* DATA EXTRACT
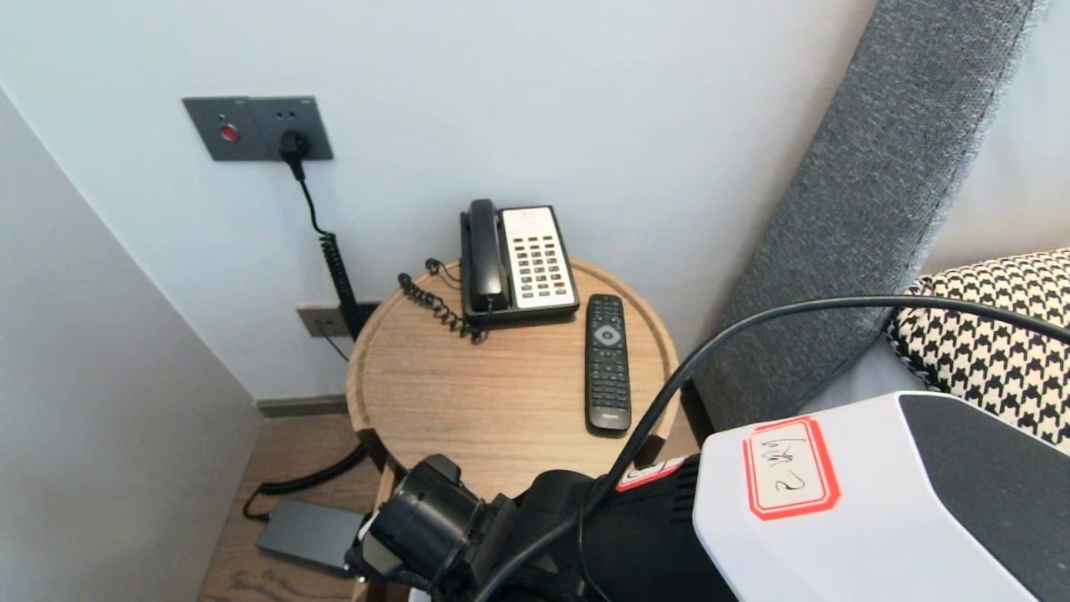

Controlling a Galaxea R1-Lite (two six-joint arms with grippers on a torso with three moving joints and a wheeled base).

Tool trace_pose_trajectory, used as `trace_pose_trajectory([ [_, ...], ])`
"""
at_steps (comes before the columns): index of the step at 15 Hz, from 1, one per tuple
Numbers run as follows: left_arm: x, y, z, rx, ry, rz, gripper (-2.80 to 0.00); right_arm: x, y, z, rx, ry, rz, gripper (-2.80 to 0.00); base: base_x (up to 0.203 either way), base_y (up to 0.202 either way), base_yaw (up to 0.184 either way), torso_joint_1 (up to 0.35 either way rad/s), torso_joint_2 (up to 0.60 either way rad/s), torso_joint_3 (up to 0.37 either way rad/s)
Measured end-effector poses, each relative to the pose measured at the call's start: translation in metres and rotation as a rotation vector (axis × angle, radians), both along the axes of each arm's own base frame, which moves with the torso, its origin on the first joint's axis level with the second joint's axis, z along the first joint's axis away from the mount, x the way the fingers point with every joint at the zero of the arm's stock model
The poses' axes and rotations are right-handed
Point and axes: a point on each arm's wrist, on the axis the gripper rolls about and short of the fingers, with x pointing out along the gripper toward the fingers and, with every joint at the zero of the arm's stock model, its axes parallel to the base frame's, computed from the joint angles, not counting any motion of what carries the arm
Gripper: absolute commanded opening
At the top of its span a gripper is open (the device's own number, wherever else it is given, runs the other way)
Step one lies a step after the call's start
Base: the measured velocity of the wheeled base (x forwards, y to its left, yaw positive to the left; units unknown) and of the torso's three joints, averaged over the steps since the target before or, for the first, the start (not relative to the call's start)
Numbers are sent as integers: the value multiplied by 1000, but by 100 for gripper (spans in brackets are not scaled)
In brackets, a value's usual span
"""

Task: Put the remote controls on the table in the drawer one by one

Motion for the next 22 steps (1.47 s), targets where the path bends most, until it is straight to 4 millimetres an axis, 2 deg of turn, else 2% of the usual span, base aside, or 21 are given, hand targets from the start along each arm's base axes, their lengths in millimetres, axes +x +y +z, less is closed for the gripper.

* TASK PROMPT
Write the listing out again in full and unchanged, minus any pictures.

* EXERCISE RESPONSE
Controlling a Galaxea R1-Lite (two six-joint arms with grippers on a torso with three moving joints and a wheeled base).

Tool trace_pose_trajectory, used as `trace_pose_trajectory([ [_, ...], ])`
"""
at_steps (comes before the columns): index of the step at 15 Hz, from 1, one per tuple
Numbers run as follows: left_arm: x, y, z, rx, ry, rz, gripper (-2.80 to 0.00); right_arm: x, y, z, rx, ry, rz, gripper (-2.80 to 0.00); base: base_x (up to 0.203 either way), base_y (up to 0.202 either way), base_yaw (up to 0.184 either way), torso_joint_1 (up to 0.35 either way rad/s), torso_joint_2 (up to 0.60 either way rad/s), torso_joint_3 (up to 0.37 either way rad/s)
Measured end-effector poses, each relative to the pose measured at the call's start: translation in metres and rotation as a rotation vector (axis × angle, radians), both along the axes of each arm's own base frame, which moves with the torso, its origin on the first joint's axis level with the second joint's axis, z along the first joint's axis away from the mount, x the way the fingers point with every joint at the zero of the arm's stock model
The poses' axes and rotations are right-handed
Point and axes: a point on each arm's wrist, on the axis the gripper rolls about and short of the fingers, with x pointing out along the gripper toward the fingers and, with every joint at the zero of the arm's stock model, its axes parallel to the base frame's, computed from the joint angles, not counting any motion of what carries the arm
Gripper: absolute commanded opening
At the top of its span a gripper is open (the device's own number, wherever else it is given, runs the other way)
Step one lies a step after the call's start
Base: the measured velocity of the wheeled base (x forwards, y to its left, yaw positive to the left; units unknown) and of the torso's three joints, averaged over the steps since the target before or, for the first, the start (not relative to the call's start)
Numbers are sent as integers: the value multiplied by 1000, but by 100 for gripper (spans in brackets are not scaled)
In brackets, a value's usual span
"""

Task: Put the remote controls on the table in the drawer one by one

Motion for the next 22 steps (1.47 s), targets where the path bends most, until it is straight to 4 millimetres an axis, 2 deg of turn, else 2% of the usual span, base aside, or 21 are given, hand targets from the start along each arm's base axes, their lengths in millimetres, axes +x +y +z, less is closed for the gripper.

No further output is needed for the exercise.